これまではブラビアのルームリンク、レグザのネットワーク機能など、テレビが備えるDLNA準拠のネットワーク機能を使って、離れた部屋のレコーダーに録画した映像楽しんでいた。しかしこの機能では、H.264記録の映像が再生できないので不便に感じていたのだ。ところが、この「LF-W1HD」があれば、記録方式には関係なく、離れた部屋で録画番組を楽しめるので重宝している。
画質に関してはワイヤレスで伝送した映像の方が理論的には劣るが、レコーダーを直結した映像と並べて比べない限り気にならない。シーンチェンジのときにちょっとノイズが見られたが、画質よりも利便性を優先する商品と考えれば、十分だと感じた。
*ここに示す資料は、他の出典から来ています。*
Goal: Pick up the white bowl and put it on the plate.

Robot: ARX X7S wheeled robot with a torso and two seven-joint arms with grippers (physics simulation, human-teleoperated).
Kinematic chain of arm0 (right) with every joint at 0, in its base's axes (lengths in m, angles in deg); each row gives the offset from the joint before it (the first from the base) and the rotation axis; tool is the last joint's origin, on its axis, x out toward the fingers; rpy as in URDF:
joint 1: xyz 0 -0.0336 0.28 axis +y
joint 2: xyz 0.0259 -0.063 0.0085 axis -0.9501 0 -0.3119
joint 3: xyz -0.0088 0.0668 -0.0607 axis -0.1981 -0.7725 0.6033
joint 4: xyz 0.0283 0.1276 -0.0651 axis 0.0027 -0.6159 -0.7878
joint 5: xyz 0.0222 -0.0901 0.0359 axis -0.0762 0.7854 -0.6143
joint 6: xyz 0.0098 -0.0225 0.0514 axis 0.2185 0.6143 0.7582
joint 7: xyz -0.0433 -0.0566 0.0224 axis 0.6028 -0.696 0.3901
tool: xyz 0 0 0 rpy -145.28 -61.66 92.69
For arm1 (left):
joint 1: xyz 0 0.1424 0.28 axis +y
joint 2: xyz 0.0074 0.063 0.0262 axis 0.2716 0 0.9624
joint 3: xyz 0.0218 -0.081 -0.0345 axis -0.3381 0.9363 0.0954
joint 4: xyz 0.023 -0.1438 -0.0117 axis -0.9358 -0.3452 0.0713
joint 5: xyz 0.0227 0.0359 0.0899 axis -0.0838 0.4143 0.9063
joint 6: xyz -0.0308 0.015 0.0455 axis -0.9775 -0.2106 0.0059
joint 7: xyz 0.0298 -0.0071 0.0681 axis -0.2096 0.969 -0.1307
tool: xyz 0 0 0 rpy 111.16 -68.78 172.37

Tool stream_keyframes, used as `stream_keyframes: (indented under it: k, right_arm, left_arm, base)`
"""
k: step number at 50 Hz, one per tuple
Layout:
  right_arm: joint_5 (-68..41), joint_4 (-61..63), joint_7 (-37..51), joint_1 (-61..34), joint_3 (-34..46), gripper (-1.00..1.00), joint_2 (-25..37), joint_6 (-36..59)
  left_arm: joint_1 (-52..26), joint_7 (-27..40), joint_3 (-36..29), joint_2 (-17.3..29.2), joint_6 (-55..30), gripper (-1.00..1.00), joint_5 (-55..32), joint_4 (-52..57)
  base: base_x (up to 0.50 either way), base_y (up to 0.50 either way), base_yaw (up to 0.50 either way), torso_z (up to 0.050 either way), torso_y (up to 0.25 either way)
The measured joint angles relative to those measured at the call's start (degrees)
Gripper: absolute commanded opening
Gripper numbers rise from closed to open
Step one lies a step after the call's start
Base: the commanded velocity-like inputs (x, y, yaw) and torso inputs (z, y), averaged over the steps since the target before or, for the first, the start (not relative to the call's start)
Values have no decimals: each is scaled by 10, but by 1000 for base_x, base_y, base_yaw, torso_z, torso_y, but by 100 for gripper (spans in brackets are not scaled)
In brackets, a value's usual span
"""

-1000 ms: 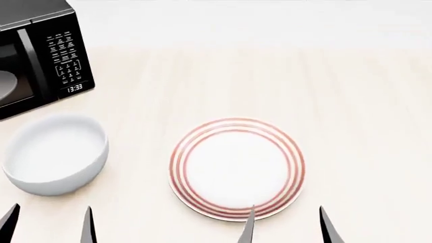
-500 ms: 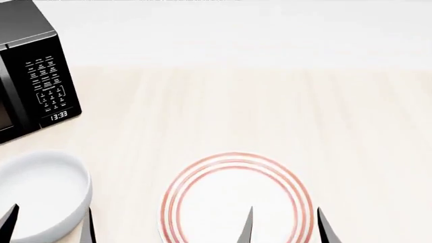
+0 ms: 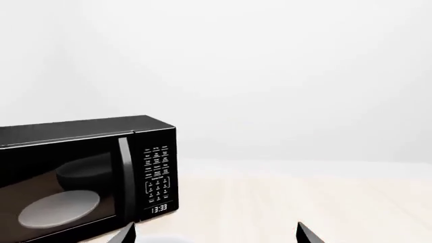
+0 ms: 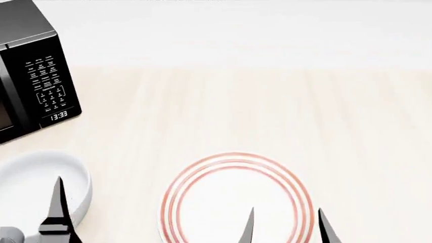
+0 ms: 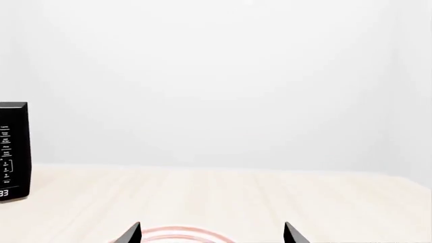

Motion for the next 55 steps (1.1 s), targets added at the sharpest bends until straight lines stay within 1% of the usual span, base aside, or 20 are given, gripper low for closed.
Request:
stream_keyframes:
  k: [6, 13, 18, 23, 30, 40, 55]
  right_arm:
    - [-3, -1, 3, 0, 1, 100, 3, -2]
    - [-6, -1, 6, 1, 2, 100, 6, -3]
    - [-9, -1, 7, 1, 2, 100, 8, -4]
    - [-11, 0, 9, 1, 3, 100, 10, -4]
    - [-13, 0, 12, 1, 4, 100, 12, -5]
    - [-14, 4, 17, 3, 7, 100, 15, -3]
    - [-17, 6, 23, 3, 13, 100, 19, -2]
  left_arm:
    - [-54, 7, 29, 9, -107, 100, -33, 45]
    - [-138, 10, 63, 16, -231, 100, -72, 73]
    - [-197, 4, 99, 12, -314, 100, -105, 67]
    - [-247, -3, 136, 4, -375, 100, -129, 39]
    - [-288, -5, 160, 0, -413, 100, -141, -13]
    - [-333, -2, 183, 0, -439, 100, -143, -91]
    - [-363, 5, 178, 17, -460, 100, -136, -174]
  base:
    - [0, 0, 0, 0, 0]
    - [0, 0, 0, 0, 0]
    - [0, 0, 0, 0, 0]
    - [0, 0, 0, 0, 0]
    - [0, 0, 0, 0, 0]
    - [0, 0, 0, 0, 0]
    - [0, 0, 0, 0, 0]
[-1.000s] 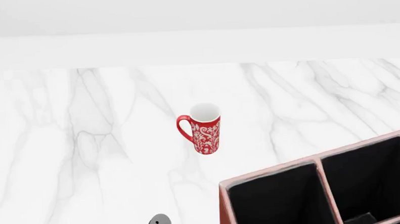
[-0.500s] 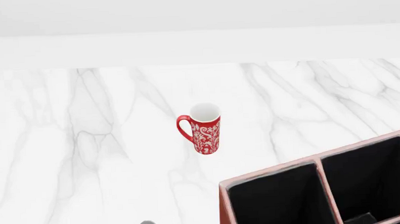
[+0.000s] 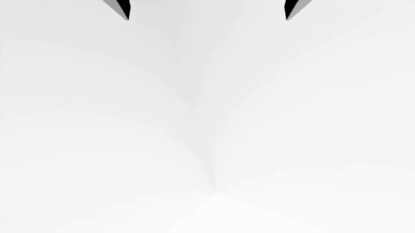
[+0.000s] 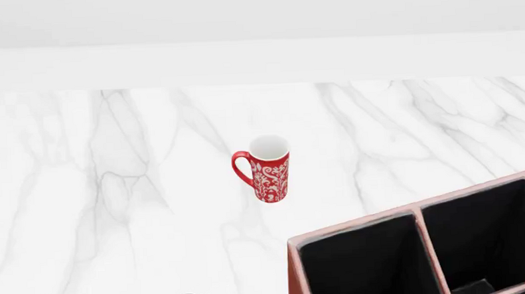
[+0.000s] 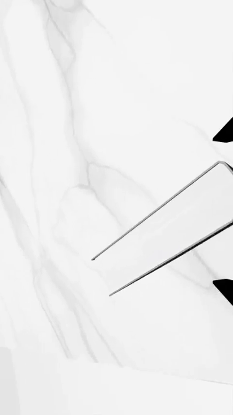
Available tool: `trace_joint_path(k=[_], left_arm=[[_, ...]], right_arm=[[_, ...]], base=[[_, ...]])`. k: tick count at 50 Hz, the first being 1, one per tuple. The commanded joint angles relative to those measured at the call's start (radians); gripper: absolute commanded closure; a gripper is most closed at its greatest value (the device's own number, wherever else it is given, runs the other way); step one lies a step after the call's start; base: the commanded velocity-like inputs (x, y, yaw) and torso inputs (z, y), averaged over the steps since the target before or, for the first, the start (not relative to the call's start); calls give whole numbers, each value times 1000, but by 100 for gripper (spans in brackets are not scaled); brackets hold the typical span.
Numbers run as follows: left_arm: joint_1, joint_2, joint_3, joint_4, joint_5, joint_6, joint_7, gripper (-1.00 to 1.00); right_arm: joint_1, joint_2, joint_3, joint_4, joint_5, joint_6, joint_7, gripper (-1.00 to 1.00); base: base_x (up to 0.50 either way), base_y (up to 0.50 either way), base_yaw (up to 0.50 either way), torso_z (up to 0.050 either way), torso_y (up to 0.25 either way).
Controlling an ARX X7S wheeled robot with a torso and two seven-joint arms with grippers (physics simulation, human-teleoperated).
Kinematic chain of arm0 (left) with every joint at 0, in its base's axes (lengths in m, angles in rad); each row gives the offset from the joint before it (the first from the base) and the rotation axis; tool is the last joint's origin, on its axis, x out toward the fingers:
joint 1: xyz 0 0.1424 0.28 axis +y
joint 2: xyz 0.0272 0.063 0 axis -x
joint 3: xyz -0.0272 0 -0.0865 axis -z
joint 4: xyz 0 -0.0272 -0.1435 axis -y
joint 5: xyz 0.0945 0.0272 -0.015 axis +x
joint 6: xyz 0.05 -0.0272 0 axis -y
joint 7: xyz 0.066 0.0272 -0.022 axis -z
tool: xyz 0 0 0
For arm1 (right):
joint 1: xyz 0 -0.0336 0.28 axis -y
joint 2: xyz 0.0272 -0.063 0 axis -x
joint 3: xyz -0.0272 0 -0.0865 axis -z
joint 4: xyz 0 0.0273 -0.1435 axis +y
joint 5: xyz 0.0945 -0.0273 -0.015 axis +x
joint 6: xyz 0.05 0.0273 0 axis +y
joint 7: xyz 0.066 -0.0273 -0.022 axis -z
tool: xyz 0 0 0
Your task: Pick up the book and place it in the left compartment of the caddy.
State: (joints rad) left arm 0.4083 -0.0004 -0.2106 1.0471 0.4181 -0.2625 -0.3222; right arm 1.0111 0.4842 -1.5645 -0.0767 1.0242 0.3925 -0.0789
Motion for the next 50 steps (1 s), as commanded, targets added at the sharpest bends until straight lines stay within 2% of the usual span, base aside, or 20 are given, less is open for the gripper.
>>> trace_joint_path(k=[1, 50], left_arm=[[-2, 0, 1, 0, 3, -2, 1, -100], [-9, 0, 10, 0, 12, -16, 7, -100]], right_arm=[[-9, -18, -6, 29, -13, -3, -8, -100], [-33, -57, -15, 110, -42, -14, -37, -100]], base=[[0, 0, 0, 0, 0], [0, 0, 0, 0, 0]])
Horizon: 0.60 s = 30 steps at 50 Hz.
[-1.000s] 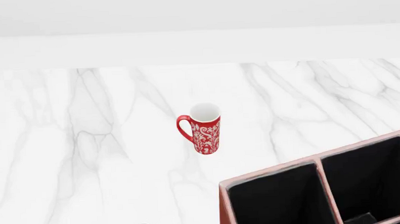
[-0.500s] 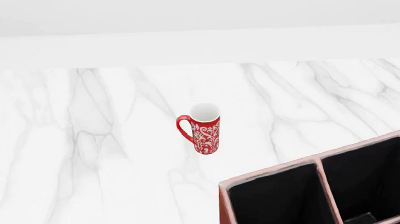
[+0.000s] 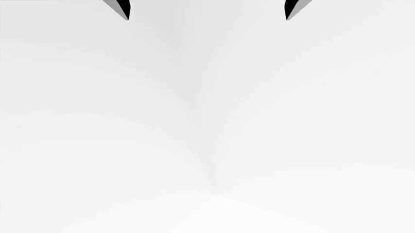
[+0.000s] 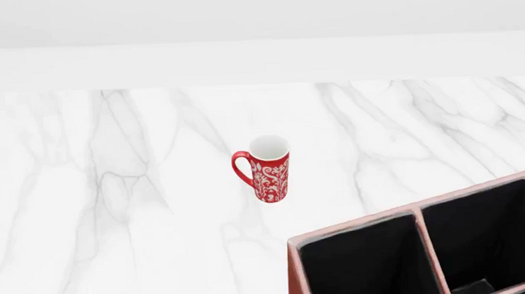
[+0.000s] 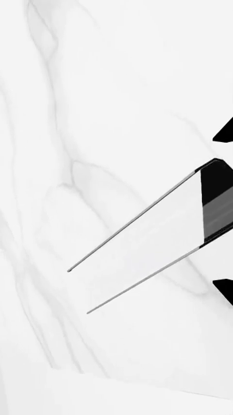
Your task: Pick up the book and place it in the left compartment of the caddy.
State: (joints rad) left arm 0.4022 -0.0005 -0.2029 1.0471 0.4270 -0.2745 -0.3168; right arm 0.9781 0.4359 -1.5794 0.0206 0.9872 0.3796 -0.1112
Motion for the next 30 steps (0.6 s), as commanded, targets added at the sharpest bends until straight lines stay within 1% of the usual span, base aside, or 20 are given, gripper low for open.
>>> trace_joint_path(k=[1, 3, 4, 22, 27, 30], left_arm=[[-3, 0, 2, 0, 3, -4, 2, -100], [-3, 0, 5, 0, 6, -5, 2, -100], [-3, 0, 5, 0, 5, -5, 2, -100], [-2, 0, 5, 0, 5, -4, 1, -100], [-4, 0, 4, 0, 5, -5, 3, -100], [-3, 0, 3, 0, 4, -4, 3, -100]], right_arm=[[0, -8, 0, 12, -4, 0, -5, -100], [-2, -5, 0, 7, -7, -2, -3, -100], [-7, -5, 6, 9, -14, -11, 16, 100], [-21, 2, 5, 7, -12, -18, 6, 100], [-25, 26, 8, -67, -34, -34, 50, 100], [-22, 57, 11, -162, -35, -34, 90, 100]], base=[[0, 0, 0, 0, 0], [0, 0, 0, 0, 0], [0, 0, 0, 0, 0], [0, 0, 0, 0, 0], [0, 0, 1, 0, 0], [0, 0, 0, 0, 0]])
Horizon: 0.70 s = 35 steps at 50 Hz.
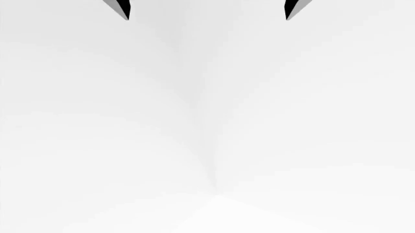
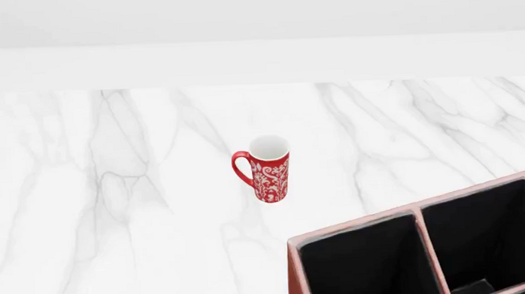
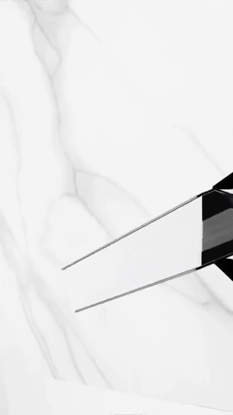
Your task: Pick up the book and place it in the left compartment of the caddy.
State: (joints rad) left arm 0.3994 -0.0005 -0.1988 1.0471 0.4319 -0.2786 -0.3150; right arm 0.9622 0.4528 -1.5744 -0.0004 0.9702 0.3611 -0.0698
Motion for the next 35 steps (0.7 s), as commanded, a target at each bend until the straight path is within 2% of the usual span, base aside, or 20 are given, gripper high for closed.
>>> trace_joint_path(k=[1, 12, 35], left_arm=[[0, 0, -2, 0, -2, 1, 1, -100], [-2, 0, 3, 0, 1, -1, 2, -100], [-10, 0, 10, 0, 8, -9, 7, -100]], right_arm=[[-5, 47, 5, -164, -21, -16, 57, 100], [6, 134, 15, -449, -25, -25, 157, 100], [3, 204, 93, -601, 2, -92, 269, 100]], base=[[0, 0, 0, 0, 0], [0, 0, 0, 0, 0], [0, 0, 0, 0, 0]])
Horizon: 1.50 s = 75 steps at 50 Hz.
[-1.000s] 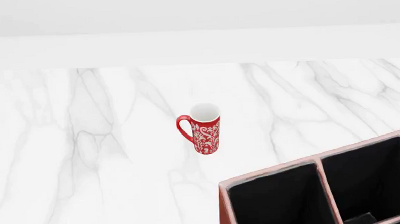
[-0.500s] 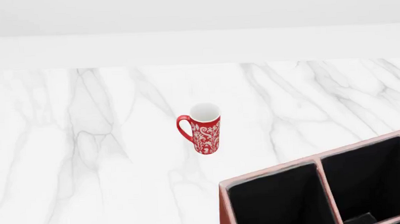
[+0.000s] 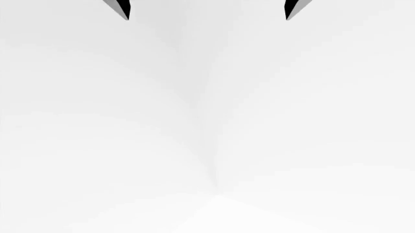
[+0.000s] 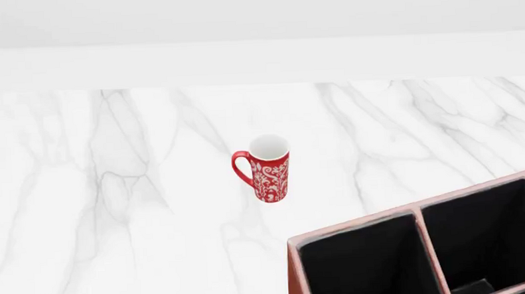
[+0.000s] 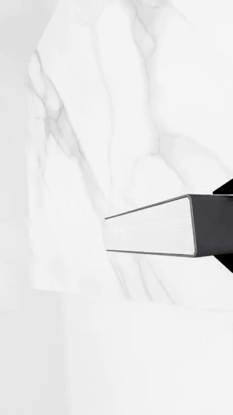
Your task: Pick up the book and place it in the left compartment of the caddy.
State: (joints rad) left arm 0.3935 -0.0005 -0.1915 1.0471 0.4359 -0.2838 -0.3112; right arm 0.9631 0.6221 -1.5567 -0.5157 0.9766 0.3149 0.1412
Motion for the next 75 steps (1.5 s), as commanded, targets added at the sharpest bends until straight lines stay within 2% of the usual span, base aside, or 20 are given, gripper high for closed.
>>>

それよりも気になったのが付属リモコンを使ったときの操作感だ。受信機側にBDZ-X90を接続し、付属リモコンで操作したところ、リモコンのボタンを押してからBDZ-X90が反応するまで約3秒のタイムラグが発生する。これは受信機でリモコンコードを変換し、送信機がAVマウスを使ってリモコン信号を発信するまでに発生するタイムラグだが、まさに「二階から目薬」か「二人羽織」のような操作感で、ストレスを感じてしまう。CM飛ばしなどは、15秒単位のスキップボタンを使えばいいが、チャプターを入力するなどの編集にはまったく向かない。
これを回避する方法も用意されている。接続機器のリモコン信号をそのまま伝送するリモコンスルー機能だ。この機能を使えばタイムラグは0.5秒程度に収まり、不満無く操作できるようになった。本機を付属リモコンで使う場合は、細かな操作は行わず、ダラダラと“ながら見”するのに適しているようだ。
「LF-W1HD」を使っていると、筆者は“部屋またぎ”で使うだけではもったいない気がしてきた。今年はチューナーとテレビをワイヤレスで接続することで、テレビ本体をスリムにする薄型テレビがトレンドになりそうだが、そこに本機を使いこなすヒントがある。
このワイヤレス採用の薄型テレビは、チューナー側に場所をとるレコーダーやプレーヤーをまとめて接続して、テレビ本体を壁掛け化など、自由に設置できることにあるが、まだ選択できる製品は少ない。筆者は「LF-W1HD」とセレクターを組み合わせることを考え、送信機には1系統の入力端子しかないが、ここにセレクターを接続して複数の機器を接続して使ってみた。そうすれば手持ちのAV環境をワイヤレステレビのように利用できる。テレビラックに入りきらないAV機器をレイアウトしやすい場所に移動して、テレビまわりをスッキリとさせることもできる。これならテレビを薄型のチェストや出窓などに置けそうだ。
テレビとレコーダーなどを同室で使うならリモコンのタイムラグや登録数も気にしなくていい。もしホームシアターのように画質にとことんこだわるなら、プレーヤー1台をテレビ本体に直結して、その他の機器だけ別置きするのも一考だ。
これから引っ越しシーズンが始まるが、AV機器ファンにとって転居先でのレイアウトにはケーブルの取り回しで悩むことも多いだろう。同じように液晶プロジェクターの設置で、ケーブルを長く取り回したくない、ということもある。そんなとき「LF-W1HD」があれば便利に使えそうだ。“部屋またぎ”もいいが、ロケーションフリーよりも“レイアウトフリー”としてのニーズも多いと筆者は感じている。
筆者の調べによると「LF-W1HD」の実売価格は本稿執筆時点で約5万円だったが、もし専用リモコンとリモコンの双方向通信を省いて、同室用のワイヤレスユニットとして低価格版を発売したら、これは人気が出そうだと思うのだがいかがだろう。もちろんその際は本体をもっと小型化してくれればさらに歓迎だ。
「LF-W1HD」は少し値の張る機器だが、アイデア次第ではいろいろと活用できる便利なアイテムだ。スカパー!やCATVを導入済みで、かつ、複数の部屋でテレビを使っているならチェックすべきだろう。きっと一度使うと手放せなくなるはずだ。ぜひ、今後は複数のレコーダーを1台でコントロールできるセレクター付きタイプなど、バリエーションも増やして欲しいと思っている。